The View – Exorcism Of Youth
Wenn ein medienwirksamer Streit im Vorfeld einer Albumveröffentlichung offenbar (hier aber eigentlich gar nicht) Aufmerksamkeit für den Release generieren soll, ist das selten gutes Zeichen für das damit indirekt beworbenen Material. Im Falle des The View-Comebacks Exorcism of Youth ist die Sache dann jedenfalls so oder so halb so wild.
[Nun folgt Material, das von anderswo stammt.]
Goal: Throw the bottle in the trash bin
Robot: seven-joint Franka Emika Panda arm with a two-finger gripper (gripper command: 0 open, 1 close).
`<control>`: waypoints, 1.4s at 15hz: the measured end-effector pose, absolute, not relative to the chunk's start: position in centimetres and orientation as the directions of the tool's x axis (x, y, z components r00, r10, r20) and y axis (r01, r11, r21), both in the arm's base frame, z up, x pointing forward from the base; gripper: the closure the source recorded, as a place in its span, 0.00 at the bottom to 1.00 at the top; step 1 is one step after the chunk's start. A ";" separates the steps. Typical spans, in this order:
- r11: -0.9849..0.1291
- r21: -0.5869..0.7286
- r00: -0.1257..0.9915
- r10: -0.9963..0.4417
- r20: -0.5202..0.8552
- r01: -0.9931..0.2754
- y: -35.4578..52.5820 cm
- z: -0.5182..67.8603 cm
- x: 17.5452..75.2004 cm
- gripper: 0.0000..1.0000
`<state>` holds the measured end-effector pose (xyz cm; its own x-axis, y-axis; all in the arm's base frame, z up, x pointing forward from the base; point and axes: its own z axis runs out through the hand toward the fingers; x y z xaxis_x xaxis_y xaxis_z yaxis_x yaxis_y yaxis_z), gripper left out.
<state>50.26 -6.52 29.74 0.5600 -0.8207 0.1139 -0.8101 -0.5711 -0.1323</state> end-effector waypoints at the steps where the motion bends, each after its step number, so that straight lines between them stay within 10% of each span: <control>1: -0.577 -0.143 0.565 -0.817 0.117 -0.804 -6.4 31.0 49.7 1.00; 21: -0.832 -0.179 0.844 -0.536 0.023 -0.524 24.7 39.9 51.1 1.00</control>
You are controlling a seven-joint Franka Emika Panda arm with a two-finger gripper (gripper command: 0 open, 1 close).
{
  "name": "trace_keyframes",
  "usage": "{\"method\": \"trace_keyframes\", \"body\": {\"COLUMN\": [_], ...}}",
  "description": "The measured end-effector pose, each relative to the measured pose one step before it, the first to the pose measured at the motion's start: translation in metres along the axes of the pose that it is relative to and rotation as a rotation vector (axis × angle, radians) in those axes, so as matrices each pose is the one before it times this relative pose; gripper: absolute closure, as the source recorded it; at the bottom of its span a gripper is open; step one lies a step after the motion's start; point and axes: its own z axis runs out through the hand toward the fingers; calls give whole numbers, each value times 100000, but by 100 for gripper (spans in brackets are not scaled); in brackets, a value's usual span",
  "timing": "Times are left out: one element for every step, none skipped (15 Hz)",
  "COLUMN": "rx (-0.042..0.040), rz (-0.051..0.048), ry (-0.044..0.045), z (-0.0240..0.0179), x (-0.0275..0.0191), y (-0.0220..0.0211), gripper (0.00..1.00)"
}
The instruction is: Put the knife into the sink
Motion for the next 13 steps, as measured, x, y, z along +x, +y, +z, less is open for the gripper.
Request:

Immerhin ist Frontmann Kyle Falconer, mit mittlerweile zwei Soloalben im Kasten und den kreativen Output von The View nicht mehr alleine stemmend, immer noch einfach ein Könner in seinem Indierock-Metier: In Sachen Songwriting liefert er (und seine, nun ja, Wieder-Freunde Kieran Webster und Pete Reilly) auch auf der ersten Platte des wiedervereinigten schottischen Band seit Ropewalk von 2015 ab, die barrierefreien Ohrwürmer purzeln locker, eingängig und schmissig aus dem Handgelenk – der überschaubare nachhaltige Reiz der Nummern sei insofern erst einmal dahingestellt.
Gerade in der ersten Hälfte, wo flotte Nonchalance (The Wonder of it All) neben sympathischen Singalongs wie Arctic Sun stehen, anachronistische Orgeltexturen grundieren (Shovel in His Hand) und schon beim Einstieg mit dem Titelstück und Feels Like auffällt, dass (der nach Bread And Circuses ein zweites Mal das Ruder übernehmende) Produzent Youth dem Sound mehr Hochglanz verpasst hat, der tendenziell wohl auch dem Stadion nicht abgeneigt wäre – der Mittelteil von Exorcism of Youth will deswegen (ausnahmsweise sogar ein wenig verkrampft, weil) unbedingt Hymne sein (Allergic to Mornings) und gibt dafür im zweiten Herzstück Black Mirror sogar dem Mainstream-Kitsch samt Streichern mit der gediegenen Gefälligkeit eines heroischen Movie-Abspanns nach. Das geht überrschend okay!
Um den Songs Biss und Angriffslust zu verleihen, Spontanität einzufangen oder Kanten und Dreck unter den Fingernägeln zu belassen, ist Youth also der Falsche. Doch wenn Exorcism of Youth nach dem belangloseren Filler Neon Lights (quasi alles, was zwischen ZZ Top und Bowie zu zahm rockend sehr catchy sein kann?) und dem Tanzflächen-Serotonin Woman of the Year mit dem unkomplizierten Drive von Dixie (das seine Muster stellvertretend für einige Songs des Albums viel zu ausgiebig repetiert) sowie dem Finale aus der endgültigen 80er-Annäherung Footprints in the Sand und dem dort dreampoppiger schwelgenden Tangled in synthetischere Gefilde lenkt, funktioniert seine leitende Hand geschmacksicher dort, wie die Wombats nichts mehr zu sagen haben.
Offen bleibt dabei zwar schon über weite Strecken, inwiefern genau The View, wie proklamiert, für ihre Rückkehr nun tatsächlich von Pressure Machine und Sam Fender inspiriert wurden. Eigentlich egal. Denn dass das (ohne den nicht zurückgekehrten Schlagzeuger Steven Morrison kein Quartett mehr bildende)Trio fast 17 Jahre nach seiner bis heute unschlagbar starken Mega-Singlea-Schleuder Hats Off to the Buskers für eine rundum solide Platte gut ist, die unterhaltsam nebenher laufend unverbindlichen Spaß macht – und abschließend mit der Fanbrille betrachtet sogar die Aufrundung zwischen den Punkten bekommen wird! – braucht dann auch gar keine ablenkenden Zusatzinfos oder gar effektvolles Rabaukentum unter Brüdern (…sondern womöglich nur einen anderen Produzenten?).